3.1. Construction of the lmo0159 Deletion Mutant (∆lmo0159)

To clarify the role of the lmo0159 gene, we inactivated the lmo0159 gene by introducing an in-frame deletion. The PCR analysis confirmed that, as expected, only a 962 bp band was amplified from the ∆lmo0159 strain after culturing it in the chloramphenicol-free medium for 25 generations at 30 °C and 30 generations at 37 °C (Figure 2). This indicated that the ∆lmo0159 strain was genetically stable.

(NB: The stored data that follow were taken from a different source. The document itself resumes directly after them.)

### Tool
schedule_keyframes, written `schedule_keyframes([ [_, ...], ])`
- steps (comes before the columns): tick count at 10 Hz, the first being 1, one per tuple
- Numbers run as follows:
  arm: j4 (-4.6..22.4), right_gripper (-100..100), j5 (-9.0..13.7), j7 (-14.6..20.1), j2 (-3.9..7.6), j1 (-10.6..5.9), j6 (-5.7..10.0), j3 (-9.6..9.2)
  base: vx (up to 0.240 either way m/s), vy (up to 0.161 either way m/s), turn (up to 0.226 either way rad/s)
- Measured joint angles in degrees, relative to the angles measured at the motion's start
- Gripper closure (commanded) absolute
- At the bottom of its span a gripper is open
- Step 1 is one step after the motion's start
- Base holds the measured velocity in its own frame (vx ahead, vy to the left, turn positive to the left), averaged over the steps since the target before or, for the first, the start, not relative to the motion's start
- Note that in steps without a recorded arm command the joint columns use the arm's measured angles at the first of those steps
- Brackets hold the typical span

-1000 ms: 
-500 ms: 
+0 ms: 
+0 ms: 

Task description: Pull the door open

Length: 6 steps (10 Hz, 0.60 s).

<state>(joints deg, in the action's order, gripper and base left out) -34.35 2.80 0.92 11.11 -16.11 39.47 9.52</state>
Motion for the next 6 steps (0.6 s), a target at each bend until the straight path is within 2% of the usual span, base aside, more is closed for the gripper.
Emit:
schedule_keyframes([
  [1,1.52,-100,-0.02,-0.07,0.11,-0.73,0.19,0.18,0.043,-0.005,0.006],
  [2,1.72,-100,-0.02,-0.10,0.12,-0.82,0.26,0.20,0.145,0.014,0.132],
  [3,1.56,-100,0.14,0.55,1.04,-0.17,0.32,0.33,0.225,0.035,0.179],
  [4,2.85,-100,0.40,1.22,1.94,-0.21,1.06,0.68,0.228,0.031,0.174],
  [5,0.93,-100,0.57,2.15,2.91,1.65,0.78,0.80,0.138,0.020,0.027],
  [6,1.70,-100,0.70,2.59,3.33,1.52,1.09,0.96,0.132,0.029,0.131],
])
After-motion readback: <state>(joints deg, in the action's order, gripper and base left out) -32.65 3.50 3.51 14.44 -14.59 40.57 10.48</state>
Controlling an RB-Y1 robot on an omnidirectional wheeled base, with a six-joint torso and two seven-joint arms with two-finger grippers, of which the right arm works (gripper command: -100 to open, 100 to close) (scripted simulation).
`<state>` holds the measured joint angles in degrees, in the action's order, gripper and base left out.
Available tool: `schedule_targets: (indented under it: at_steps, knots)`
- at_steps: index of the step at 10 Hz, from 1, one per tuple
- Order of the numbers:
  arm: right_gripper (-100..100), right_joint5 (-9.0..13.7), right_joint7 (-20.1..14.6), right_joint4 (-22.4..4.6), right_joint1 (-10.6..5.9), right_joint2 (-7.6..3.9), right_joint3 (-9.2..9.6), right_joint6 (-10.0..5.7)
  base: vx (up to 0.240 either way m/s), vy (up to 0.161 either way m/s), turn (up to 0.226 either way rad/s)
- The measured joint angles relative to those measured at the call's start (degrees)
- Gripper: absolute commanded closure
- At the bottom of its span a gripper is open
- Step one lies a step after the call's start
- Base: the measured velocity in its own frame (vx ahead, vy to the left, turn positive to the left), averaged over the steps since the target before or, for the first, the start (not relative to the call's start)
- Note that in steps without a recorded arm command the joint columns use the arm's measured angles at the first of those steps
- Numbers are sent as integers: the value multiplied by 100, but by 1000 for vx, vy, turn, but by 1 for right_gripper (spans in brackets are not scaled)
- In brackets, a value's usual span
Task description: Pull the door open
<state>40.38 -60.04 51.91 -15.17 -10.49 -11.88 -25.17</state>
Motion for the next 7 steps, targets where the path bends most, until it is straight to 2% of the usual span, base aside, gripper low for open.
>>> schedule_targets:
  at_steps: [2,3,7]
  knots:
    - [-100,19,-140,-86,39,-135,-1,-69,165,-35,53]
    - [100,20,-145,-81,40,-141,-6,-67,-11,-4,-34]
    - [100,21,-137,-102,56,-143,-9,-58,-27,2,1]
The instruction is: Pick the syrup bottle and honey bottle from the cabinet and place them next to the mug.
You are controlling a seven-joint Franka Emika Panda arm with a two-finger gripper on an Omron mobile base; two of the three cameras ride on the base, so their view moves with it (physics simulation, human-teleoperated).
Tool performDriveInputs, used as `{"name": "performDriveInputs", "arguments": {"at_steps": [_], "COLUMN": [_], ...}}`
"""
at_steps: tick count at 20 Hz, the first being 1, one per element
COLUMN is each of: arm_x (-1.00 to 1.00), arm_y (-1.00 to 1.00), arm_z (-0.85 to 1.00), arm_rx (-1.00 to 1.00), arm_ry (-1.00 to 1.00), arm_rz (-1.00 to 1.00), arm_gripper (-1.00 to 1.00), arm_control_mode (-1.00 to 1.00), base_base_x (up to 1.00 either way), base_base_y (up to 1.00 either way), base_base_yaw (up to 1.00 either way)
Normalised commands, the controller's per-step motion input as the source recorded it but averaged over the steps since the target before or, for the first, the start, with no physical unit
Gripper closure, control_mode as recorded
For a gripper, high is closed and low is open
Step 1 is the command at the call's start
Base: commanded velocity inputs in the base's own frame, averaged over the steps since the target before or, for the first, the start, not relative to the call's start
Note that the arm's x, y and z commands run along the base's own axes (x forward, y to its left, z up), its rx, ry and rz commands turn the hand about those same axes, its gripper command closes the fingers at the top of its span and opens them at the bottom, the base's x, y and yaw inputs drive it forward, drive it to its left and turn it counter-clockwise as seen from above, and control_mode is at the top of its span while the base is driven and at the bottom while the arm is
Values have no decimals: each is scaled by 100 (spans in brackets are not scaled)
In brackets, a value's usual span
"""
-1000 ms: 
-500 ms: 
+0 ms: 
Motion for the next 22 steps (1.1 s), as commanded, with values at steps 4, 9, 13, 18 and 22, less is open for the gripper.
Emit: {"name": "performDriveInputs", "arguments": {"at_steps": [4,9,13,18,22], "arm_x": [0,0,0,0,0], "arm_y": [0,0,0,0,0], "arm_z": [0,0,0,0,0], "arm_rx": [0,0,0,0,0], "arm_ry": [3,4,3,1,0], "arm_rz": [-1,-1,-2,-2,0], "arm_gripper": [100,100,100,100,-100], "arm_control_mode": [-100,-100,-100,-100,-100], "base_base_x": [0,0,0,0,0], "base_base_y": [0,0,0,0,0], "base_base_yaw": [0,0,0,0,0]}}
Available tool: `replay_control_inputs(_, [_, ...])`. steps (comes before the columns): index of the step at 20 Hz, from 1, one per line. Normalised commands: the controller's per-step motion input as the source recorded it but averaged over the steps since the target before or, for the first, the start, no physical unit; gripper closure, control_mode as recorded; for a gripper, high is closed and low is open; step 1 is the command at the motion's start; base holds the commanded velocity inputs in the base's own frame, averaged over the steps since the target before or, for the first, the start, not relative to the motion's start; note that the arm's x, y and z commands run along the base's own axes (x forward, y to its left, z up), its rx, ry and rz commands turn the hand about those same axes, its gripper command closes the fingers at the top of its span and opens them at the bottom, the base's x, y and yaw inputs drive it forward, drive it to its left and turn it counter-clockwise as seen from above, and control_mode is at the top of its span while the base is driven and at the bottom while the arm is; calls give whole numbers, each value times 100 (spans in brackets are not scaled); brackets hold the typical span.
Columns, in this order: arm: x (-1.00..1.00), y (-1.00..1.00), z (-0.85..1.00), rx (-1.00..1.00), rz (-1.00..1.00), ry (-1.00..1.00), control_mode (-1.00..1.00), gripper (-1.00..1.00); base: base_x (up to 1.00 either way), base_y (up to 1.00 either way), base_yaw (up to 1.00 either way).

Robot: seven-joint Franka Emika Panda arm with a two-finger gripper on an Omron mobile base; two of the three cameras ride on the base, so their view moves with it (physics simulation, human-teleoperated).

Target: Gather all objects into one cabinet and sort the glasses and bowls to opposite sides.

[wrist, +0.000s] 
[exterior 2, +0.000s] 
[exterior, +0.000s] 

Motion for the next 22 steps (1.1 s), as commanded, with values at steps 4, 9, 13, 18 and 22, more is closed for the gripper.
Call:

3.2. Impact of Lmo0159 Deletion on L. monocytogenes Growth

To investigate the effect of lmo0159 on the growth of L. monocytogenes, WT and ∆lmo0159 were incubated at 37 °C for 12 h. L. monocytogenes proliferated rapidly from 2–8 h and entered a plateau after 8 h. The growth rate of ∆lmo0159 was significantly higher than that of WT at 4 h (p < 0.0001) (Figure 3). The findings suggest that the lmo0159 gene is not required for growth of L. monocytogenes but may impact growth rate during exponential growth.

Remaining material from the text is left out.